[llvm-dev] LoopVectorizer: Should the cost-model be used for legalisation?

Thu Jun 24 08:12:49 PDT 2021

Hi Florian, Vineet,

Thanks both for your input!

From the comments here and from conversations off-list, it seems there is no objection -and perhaps even a slight preference- to use the 'Invalid' state of InstructionCost as a feature. That's probably also the easiest way forward for now, since it avoids us adding all sorts of TTI methods for legalisation that we may need to delete again later when we have a scalarization mechanism for scalable VFs.

Assuming there is no further objection to this, we'll change our patches that are currently on Phabricator to pursue this approach instead.

[just sharing my thoughts/understanding here]

*  Calculating a more accurate scalarization cost probably requires extending `TTI::getScalarizationOverhead` with an extra operand to tell whether the pass which calls the cost-function can create a scalarisation loop. If the flag is false the cost would be Invalid, otherwise it could return some high-but-valid cost.
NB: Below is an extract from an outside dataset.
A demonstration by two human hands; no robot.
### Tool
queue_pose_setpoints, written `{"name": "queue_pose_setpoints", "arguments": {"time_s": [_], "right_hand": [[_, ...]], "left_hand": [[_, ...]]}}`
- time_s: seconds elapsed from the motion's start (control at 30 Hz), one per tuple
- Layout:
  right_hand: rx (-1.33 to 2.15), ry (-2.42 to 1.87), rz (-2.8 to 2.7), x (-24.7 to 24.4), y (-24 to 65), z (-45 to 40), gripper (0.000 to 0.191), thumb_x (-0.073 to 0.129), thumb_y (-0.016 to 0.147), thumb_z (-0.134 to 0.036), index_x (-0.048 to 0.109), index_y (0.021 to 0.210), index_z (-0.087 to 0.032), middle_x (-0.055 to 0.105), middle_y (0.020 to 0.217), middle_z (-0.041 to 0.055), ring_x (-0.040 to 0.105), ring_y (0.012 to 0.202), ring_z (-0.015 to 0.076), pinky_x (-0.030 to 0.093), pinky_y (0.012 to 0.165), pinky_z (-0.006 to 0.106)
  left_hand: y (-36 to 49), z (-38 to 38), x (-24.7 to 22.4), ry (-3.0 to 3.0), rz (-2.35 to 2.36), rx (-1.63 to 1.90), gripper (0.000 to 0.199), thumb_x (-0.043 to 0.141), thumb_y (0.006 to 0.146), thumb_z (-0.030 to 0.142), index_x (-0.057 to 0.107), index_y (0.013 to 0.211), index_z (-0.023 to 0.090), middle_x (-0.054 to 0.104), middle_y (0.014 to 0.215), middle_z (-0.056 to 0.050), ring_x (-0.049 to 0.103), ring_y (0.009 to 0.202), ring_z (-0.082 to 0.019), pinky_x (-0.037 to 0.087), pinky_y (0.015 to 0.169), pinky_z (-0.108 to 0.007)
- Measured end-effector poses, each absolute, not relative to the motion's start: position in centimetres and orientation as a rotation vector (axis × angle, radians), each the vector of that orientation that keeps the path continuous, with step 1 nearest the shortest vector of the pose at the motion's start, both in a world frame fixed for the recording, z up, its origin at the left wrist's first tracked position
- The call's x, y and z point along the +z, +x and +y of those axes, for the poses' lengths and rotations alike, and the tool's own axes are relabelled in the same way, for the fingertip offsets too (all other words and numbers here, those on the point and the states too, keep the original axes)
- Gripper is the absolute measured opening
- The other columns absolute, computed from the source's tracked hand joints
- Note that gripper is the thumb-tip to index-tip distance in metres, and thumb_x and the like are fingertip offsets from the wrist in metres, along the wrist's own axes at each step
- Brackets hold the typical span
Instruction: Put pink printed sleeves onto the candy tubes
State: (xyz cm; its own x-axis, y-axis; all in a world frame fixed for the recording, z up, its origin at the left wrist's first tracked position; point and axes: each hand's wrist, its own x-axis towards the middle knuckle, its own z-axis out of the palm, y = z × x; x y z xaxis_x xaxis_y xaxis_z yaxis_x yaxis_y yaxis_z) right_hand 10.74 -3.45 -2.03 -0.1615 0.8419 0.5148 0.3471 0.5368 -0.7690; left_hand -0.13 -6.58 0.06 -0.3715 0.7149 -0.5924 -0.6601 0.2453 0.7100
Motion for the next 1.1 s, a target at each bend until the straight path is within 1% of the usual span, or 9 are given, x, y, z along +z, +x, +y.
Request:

That's because the cost-model doesn't know whether a scalable loop can/will be created.

*  Having a scalarization mechanism is orthogonal to the question how we interpret Invalid costs, although it would significantly reduce the cases where an Invalid cost occurs. If we could emit an opt-remark each time an Invalid cost prevents vectorization, that would help identify any such cases.

* If we interpret Invalid as 'infinitely' expensive, we could remove the calls to TTI->isLegalNTLoad/Store from LVL in favour of them having invalid costs. Otherwise, we'd still need to fix/improve the case for the NT loads/stores. We come across something similar for the VFDatabase, where for some VFs a vectorised function may (not) be available, and so we'd otherwise need to filter out + maintain a set/bitmask of feasible VFs.

> Florian Hahn wrote:
>> I don’t have any insight in hardware-specific costs for scalable vector operations, so I can’t comment on any specifics there. I am wondering if the following hypothetical scenario is feasible/realistic: consider a loop where all operations expect one can be widened directly and a single operations needs scalarizing. I would expect there to be a point where the number of widenable operations gets large enough to offset the cost of emitting a loop to scalarize the single operation needing predication. Granted, depending on the maximum vector width of the hardware this number might be quite large, but I could imagine a scenario where we want to optimize given a tighter upper bound on the maximum vector width than allowed by the hardware spec. E.g. considering the an upper bound of 256 for the vector width, we’d only need to execute 2 iterations of such a loop on AArch64. It would also be interesting to get addition perspective on the cost question from people familiar with other hardware supporting scalable vectors.
You're right that there could be loops big enough for the scalarised sub-loop to be negligible. Our experiments haven't really found any where scalarisation was still beneficial, so this seems very much a corner-case. This may be different for other architectures, although I expect that extracting/inserting arbitrary elements from/to scalable vectors are likely to be more expensive than for fixed-width vectors.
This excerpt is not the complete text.